→ Your goal
Skip the pictures. Transcribe exactly the lines from the line containing "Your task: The" to the end of the listing.

→ Recorded data
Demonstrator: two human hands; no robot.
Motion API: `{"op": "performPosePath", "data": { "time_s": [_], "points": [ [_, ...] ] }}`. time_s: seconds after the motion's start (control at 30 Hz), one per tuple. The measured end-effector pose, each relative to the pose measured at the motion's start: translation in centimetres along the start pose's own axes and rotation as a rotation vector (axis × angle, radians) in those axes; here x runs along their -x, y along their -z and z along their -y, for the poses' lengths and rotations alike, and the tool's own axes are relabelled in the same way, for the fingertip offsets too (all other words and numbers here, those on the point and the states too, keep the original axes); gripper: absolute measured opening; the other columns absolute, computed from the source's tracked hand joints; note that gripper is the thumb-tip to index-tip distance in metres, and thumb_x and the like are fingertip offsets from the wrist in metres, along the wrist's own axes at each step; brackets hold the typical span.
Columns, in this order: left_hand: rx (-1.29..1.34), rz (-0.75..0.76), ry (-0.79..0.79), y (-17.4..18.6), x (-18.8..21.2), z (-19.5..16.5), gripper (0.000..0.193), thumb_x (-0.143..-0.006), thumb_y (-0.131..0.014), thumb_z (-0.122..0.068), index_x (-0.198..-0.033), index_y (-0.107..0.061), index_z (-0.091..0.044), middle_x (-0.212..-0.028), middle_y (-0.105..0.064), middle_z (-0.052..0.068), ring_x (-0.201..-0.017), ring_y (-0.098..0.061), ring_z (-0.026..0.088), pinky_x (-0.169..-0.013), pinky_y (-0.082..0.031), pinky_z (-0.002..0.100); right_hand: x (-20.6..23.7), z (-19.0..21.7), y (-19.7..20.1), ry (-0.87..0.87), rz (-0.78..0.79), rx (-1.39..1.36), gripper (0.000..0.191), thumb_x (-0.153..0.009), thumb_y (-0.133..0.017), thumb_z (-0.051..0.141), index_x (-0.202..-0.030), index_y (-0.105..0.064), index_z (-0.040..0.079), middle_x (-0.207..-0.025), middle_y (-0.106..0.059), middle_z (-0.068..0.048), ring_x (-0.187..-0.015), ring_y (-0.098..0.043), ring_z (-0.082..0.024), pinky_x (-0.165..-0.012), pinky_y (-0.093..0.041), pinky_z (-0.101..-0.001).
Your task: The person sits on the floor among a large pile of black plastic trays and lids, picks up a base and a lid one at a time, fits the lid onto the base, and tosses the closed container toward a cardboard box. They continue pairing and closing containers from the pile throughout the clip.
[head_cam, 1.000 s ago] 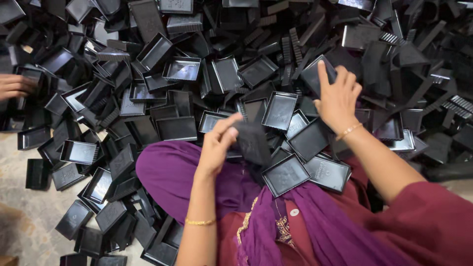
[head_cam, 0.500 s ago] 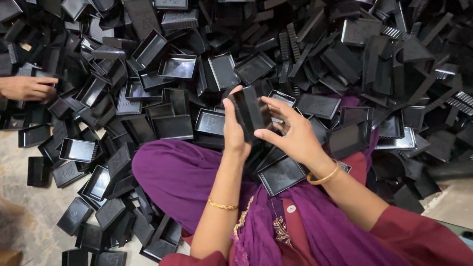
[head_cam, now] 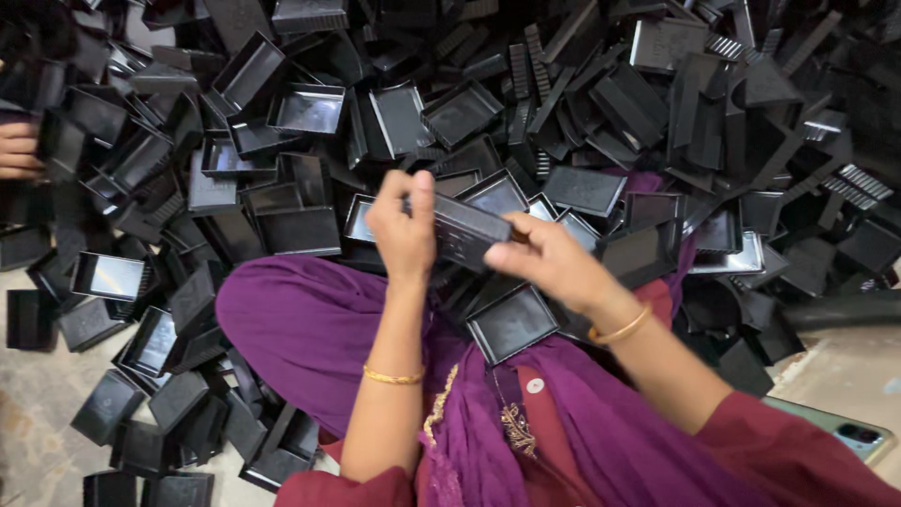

→ Output below
Your task: The person sits on the floor among a large pile of black plastic trays and lids, picks up a base and a lid one at a time, fits the lid onto the base, and tosses the closed container toward a cardboard box. They continue pairing and closing containers from the pile throughout the clip.
[head_cam, 1.000 s ago] 
[head_cam, 0.500 s ago] 
[head_cam, now] 

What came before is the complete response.